DESCRIPTION OF THE TASK:
Check each line of the listing, and copy it if it contains the word "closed".

Start of DATA EXCERPT

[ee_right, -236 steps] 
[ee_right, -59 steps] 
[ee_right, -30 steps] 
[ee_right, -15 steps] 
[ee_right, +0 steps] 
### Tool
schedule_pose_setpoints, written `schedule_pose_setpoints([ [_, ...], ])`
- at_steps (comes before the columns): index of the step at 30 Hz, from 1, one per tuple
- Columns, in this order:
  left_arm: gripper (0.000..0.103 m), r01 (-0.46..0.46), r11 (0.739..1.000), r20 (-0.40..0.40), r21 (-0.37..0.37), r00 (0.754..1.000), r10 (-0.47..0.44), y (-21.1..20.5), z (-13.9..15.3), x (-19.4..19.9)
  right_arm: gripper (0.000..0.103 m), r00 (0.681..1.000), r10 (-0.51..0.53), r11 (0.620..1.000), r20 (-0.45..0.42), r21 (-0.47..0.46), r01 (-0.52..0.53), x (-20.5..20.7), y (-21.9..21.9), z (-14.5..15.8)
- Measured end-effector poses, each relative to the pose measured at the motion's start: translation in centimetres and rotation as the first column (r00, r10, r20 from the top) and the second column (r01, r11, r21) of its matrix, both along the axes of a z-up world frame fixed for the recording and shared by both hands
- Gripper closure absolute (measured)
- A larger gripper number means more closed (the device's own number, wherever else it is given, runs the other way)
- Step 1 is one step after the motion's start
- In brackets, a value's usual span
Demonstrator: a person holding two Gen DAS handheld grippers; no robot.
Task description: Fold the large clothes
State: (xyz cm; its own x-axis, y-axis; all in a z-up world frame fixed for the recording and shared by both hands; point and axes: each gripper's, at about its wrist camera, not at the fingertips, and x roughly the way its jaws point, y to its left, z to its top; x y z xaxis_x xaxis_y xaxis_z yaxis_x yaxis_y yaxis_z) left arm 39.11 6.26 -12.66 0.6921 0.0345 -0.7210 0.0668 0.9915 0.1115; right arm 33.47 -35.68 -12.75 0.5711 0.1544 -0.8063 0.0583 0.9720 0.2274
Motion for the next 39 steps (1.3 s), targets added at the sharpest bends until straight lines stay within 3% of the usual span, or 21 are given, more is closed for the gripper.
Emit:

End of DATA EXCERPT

EXERCISE RESULT:
- A larger gripper number means more closed (the device's own number, wherever else it is given, runs the other way)
Motion for the next 39 steps (1.3 s), targets added at the sharpest bends until straight lines stay within 3% of the usual span, or 21 are given, more is closed for the gripper.

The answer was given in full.